Exploring AI-Generated Video and Audio

Digital Rabbit
Jul 24, 2024
3 min read

Updated: Dec 23, 2024

Wouldn't it be great if you could write a script and have a clone of yourself record a video reading that script? You could then upload that video to YouTube. Why would anyone want to do this? People who make instructional videos (how-to, educational, and so on) know that making a video takes a long time whereas writing the script for the video takes much less time. In essence making a "deep fake" of yourself would save you time.

VASA-1 is a "Lifelike Audio-Driven Talking Faces Generated in Real Time" system created by Microsoft Research. The article starts with:

TL;DR: single portrait photo + speech audio = hyper-realistic talking face video with precise lip-audio sync, lifelike facial behavior, and naturalistic head movements, generated in real time.

No reading is necessary. Just take a look at the generated videos on their page. The videos are quite impressive and motivated me to search for a publicly available product. Nothing is as good as VASA-1, but Runway shows promise. It can create a clone of your voice, make a movie from a still image or a text description, lip sync text to a human face (but not animals), and much more. After trying the free version, I signed on for a Standard membership to unlock more capabilities. Unfortunately voice cloning is available only in the pricier plans.

The Free Version

I uploaded the Digital Rabbit logo I created several years ago. The 4-second video (length of all videos in the free version) gives just a hint of motion. I like it.

My eventual goal with this tech is to make a video of me giving a review. So I uploaded a few images of me and gave a few words to try out the lip sync feature. Runway provides many different voices to use for the text I provide. So it's my face, my words, and someone else's voice.

This version puffs out my lips unnaturally (for me). The voice I chose also dictated a personality that is a bit more space cadet than I'd like. Note the three circles on the bottom right. That watermark appears in the free version.

I used a different voice for this one. You'll be able to see how the personality changes.

I chose a different image for this one. The head position is more static, but the big lips and expression are not me.

These videos convinced me I would have to sign up for a paid plan to get access to the most current generative model. But first, I tried the text to movie feature. The prompt: A bearded man in 18th century clothing walking in an art gallery. The video does well until the man sprouts a third arm in the last second.

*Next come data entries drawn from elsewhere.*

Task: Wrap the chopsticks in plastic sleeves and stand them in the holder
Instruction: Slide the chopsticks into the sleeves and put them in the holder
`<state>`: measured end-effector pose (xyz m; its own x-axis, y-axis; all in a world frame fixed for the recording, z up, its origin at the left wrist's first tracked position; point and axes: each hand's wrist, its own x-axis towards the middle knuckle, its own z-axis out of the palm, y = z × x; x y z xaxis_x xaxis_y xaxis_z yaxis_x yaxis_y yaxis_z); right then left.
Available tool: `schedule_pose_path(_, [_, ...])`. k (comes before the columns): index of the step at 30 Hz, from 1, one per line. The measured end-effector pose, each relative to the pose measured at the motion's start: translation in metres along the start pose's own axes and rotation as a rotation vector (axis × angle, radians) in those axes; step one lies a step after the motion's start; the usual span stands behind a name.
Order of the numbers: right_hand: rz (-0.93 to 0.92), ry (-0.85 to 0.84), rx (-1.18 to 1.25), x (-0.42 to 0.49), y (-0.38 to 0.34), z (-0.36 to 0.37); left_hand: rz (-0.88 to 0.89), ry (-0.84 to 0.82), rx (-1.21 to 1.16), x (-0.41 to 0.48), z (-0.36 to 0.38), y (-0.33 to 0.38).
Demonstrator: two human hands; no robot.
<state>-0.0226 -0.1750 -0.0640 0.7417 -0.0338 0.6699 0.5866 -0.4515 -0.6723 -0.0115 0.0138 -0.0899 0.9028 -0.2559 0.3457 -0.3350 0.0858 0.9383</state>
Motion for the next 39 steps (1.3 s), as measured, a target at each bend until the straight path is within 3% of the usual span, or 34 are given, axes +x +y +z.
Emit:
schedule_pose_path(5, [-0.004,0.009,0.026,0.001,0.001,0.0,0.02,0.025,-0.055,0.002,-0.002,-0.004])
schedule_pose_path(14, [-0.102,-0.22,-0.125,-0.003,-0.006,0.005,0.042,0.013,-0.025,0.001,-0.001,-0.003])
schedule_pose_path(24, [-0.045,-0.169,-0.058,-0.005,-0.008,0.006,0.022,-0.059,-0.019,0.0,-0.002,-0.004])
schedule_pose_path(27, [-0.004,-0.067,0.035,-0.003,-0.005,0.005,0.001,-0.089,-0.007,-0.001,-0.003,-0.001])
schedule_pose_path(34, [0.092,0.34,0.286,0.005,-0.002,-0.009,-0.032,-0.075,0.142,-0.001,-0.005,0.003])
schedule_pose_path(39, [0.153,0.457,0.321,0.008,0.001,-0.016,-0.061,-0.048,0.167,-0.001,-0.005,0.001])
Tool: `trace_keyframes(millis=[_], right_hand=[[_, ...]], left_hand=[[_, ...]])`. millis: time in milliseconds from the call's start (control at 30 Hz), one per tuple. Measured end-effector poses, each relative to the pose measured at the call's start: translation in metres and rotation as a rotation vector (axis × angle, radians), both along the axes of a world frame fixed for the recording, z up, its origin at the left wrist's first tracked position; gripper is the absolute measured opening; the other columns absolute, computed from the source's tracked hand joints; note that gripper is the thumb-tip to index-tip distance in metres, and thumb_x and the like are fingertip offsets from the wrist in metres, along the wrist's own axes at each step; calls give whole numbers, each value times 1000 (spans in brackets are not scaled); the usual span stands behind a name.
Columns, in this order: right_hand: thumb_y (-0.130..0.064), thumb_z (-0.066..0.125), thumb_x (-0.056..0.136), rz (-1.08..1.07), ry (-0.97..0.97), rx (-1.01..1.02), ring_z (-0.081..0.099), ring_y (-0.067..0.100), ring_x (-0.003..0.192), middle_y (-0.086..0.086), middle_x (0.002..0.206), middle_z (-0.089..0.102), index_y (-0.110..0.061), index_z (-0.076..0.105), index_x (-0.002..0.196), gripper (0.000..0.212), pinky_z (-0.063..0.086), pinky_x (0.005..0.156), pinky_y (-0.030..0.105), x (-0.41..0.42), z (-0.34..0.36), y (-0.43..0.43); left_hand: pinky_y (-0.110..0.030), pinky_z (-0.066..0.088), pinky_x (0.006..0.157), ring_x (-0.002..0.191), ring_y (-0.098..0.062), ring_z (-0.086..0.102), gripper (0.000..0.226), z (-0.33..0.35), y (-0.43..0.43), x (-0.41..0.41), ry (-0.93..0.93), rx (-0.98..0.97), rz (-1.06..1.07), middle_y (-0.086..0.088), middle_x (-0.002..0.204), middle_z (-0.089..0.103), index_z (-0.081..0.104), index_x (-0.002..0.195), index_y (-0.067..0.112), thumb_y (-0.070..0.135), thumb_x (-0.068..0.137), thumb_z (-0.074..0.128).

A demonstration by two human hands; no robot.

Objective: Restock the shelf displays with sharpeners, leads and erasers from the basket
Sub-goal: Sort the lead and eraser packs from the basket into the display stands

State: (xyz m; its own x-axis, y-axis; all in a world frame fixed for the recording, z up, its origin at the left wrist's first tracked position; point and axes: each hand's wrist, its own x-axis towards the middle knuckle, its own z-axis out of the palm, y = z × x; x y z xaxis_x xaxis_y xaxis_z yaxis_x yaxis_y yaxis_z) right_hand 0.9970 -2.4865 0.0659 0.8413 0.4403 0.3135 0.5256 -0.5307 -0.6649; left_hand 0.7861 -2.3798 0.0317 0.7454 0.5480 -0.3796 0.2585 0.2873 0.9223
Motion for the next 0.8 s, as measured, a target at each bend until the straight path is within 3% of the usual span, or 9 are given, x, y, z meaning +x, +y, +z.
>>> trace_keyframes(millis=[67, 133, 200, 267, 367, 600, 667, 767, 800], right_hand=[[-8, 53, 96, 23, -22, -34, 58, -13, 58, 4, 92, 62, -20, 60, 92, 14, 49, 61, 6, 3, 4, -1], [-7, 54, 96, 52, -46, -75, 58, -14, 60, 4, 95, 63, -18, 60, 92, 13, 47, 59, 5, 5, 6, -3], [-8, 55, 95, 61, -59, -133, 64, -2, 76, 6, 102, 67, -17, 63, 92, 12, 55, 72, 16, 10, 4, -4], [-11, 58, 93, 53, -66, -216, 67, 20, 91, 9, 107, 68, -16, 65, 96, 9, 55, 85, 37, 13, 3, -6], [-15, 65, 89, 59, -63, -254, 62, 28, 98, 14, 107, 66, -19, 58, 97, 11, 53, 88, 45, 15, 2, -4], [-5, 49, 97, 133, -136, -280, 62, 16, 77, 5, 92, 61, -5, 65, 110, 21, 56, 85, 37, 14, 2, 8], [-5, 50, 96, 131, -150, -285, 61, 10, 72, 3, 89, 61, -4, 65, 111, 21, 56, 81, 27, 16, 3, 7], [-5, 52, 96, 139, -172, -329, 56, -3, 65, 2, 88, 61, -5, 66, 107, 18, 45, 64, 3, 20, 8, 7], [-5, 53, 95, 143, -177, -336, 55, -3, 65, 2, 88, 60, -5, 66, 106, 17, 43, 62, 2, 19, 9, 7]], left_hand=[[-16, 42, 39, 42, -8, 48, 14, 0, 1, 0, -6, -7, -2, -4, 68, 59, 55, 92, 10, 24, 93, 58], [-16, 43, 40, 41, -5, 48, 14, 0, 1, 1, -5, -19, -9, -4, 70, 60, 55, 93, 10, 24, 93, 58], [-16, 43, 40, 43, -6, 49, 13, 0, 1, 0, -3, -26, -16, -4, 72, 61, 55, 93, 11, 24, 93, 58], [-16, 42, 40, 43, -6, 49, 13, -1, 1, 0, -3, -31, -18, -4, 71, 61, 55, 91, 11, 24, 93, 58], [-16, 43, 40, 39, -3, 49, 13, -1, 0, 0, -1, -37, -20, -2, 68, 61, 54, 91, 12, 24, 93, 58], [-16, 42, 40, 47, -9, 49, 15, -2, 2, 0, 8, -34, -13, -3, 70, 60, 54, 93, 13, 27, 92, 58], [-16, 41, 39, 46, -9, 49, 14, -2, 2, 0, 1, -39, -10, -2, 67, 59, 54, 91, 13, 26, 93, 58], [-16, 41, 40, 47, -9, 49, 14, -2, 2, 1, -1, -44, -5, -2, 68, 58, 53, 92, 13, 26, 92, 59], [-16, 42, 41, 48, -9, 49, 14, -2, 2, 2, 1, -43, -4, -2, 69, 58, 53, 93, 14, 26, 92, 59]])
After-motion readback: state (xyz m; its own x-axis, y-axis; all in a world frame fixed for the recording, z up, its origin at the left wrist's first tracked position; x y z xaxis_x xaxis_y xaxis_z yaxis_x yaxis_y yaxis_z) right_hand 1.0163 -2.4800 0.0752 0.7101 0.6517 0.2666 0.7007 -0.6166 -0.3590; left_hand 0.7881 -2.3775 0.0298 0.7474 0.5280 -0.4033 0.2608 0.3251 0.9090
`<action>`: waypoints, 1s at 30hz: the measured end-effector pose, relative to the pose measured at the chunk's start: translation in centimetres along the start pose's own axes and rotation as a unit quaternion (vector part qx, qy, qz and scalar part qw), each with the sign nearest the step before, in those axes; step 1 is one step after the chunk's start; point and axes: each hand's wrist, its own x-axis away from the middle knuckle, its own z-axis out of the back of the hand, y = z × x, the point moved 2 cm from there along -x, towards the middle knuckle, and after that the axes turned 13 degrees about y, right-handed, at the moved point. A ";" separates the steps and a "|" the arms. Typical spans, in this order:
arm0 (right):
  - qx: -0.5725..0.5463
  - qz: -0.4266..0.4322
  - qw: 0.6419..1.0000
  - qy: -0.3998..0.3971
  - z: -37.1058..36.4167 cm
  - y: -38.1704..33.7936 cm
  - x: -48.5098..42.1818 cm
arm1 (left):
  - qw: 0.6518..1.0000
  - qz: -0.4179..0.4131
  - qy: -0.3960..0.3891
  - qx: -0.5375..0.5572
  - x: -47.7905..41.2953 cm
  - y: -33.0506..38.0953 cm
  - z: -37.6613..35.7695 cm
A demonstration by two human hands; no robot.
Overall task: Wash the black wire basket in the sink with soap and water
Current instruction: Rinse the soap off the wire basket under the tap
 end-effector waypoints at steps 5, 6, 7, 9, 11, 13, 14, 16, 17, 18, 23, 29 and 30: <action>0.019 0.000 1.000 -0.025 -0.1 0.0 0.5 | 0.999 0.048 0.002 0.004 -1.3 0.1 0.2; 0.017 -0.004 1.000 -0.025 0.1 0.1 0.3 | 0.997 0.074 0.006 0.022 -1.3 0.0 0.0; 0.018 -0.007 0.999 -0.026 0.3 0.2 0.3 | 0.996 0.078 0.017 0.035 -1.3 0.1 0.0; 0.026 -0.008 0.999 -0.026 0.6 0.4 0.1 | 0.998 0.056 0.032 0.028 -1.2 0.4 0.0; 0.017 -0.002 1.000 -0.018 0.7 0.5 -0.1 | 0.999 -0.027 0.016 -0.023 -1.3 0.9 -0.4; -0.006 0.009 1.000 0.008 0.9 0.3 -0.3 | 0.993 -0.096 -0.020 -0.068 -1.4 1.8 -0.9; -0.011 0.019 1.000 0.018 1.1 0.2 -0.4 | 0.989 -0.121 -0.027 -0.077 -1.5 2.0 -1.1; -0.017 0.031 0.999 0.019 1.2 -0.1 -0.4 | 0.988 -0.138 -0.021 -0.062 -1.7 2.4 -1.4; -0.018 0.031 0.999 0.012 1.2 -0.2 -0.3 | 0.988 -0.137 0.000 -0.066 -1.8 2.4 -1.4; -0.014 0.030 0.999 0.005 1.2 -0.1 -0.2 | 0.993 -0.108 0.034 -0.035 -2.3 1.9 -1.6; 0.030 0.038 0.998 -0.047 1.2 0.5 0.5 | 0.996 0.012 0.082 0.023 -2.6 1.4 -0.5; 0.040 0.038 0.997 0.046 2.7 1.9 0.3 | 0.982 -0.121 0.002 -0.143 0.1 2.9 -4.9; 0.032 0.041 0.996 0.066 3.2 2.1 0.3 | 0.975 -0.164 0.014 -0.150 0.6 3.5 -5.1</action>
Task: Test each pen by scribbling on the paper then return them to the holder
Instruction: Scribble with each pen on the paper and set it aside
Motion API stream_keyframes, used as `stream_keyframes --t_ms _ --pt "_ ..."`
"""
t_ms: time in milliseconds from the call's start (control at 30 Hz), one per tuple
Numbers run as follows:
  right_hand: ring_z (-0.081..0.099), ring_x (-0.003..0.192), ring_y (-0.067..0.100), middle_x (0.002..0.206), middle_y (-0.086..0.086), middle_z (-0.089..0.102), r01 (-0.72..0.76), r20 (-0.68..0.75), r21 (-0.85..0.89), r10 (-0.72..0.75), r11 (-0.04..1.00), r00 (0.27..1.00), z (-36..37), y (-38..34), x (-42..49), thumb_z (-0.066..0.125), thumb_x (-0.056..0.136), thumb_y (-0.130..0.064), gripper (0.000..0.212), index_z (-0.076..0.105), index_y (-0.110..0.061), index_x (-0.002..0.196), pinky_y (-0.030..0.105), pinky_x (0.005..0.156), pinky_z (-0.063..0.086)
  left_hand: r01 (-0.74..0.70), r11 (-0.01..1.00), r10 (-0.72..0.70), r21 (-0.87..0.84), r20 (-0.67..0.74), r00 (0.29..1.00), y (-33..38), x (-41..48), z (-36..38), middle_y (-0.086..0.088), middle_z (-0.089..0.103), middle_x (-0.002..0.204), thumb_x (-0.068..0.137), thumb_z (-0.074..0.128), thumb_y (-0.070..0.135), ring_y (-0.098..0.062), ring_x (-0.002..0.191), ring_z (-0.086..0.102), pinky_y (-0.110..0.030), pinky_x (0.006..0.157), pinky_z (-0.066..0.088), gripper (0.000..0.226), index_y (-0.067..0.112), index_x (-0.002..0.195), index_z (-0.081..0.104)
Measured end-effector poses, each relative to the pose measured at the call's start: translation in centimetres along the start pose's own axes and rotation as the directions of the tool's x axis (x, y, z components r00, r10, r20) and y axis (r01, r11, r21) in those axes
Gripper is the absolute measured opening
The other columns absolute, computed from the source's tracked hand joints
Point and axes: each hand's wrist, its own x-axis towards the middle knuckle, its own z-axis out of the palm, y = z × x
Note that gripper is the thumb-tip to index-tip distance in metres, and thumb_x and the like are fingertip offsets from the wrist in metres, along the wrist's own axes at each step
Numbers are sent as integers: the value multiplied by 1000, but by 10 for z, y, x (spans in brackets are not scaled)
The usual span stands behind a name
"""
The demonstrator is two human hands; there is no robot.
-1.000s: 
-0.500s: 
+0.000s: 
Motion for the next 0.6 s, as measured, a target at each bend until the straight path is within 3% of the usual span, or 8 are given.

I used the same prompt, but started with a different seed value. This video is better because it is more zoomed in on the man. Thus no opportunity to show extra limbs, a typical problem with AI-generated images.

The Standard Plan

Upgrading provided access to better generative models, faster generation, and more features. I uploaded a photo of me and a short audio recording that I made. The limit for audio in the standard plan is 40 seconds. I recorded me reading the start of a story authored by Chatty (aka ChatGPT) about a lost dog. This video is the best attempt of my afternoon session with Runway.

Runway has many tutorials. It is possible to choose lighting, camera angle, and many other options that could liven up the video. I would like to vary the expression, move the head, and get the eyes to move around a bit so they look more natural.

Runway had some spectacular failures when I used it, but most have to do with the prompts I used. Runway interprets phrases literally. I had to modify how I wrote prompts. Runway does have lots of examples among the tutorials. It's clear I need to work through them all to get the best success.